Calvinism and Public Life: A Case Study of Western Pennsylvania 1900-1955
Open Access
Author:
Flynn, Jr., Tyler B.
Graduate Program:
History
Degree:
Doctor of Philosophy
Document Type:
Dissertation
Date of Defense:
December 08, 2006
Committee Members:
Gary Scott Cross, Committee Chair/Co-Chair On Cho Ng, Committee Member John Philip Jenkins, Committee Member Sanford Ray Schwartz, Committee Member Joel Carpenter, Committee Member
Keywords:
modern America social reform religion
Abstract:
Using Pittsburgh’s Presbyterian community as a case study, this dissertation argues that American political and religious behavior in modern times has been complex, variegated, and has rarely conformed to simple categorization. Although scholars have described this religious and economic elite as primarily a foe of significant social reform in twentieth-century Pittsburgh, close examination of their religious writings indicates otherwise. Members of this religious subculture, on the contrary, expressed a wide range of perspectives concerning their duty to public life ranging from strongly pro-business to strongly in sympathy with labor.
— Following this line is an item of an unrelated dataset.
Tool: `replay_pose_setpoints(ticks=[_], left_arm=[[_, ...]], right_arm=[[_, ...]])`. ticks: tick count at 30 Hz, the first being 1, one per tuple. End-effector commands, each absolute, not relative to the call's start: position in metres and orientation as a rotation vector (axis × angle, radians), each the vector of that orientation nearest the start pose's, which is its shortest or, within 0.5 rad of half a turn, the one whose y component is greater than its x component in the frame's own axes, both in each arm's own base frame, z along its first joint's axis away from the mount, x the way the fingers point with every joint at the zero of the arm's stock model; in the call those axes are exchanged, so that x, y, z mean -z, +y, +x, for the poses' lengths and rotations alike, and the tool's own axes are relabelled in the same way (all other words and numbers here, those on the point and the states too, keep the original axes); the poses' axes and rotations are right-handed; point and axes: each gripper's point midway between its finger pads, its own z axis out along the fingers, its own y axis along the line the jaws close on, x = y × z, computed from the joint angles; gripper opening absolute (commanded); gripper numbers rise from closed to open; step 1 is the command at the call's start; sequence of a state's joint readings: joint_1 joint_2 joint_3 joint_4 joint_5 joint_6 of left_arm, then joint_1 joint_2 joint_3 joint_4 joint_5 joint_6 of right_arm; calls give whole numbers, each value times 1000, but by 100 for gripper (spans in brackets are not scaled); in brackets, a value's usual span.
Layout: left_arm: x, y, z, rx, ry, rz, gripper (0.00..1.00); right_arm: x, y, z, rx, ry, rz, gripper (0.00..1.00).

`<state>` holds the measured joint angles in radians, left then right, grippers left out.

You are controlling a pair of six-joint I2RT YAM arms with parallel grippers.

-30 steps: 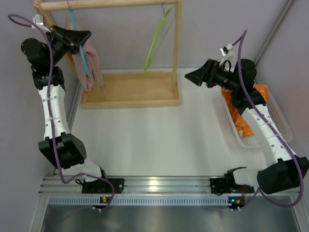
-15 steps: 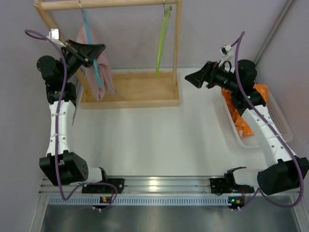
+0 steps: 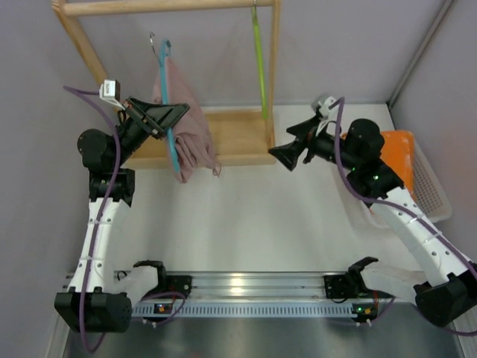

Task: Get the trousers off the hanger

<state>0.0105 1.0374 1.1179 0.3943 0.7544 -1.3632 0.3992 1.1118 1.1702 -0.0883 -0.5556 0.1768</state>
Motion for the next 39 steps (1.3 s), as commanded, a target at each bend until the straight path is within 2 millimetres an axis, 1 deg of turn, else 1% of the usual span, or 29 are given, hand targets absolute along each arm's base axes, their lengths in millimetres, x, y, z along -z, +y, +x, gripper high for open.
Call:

The outcome of these differences, which sprang in large part from competing views of how to interpret their Calvinist theological tradition, was that Pittsburgh’s wealthy Presbyterians by the 1930s were openly supporting the cause of labor and urban renewal. The story of this business-minded subculture’s foray into social reform demonstrates the inadequacy of characterizing Americans as merely conservative or liberal, reactive or reformist, religious or secular.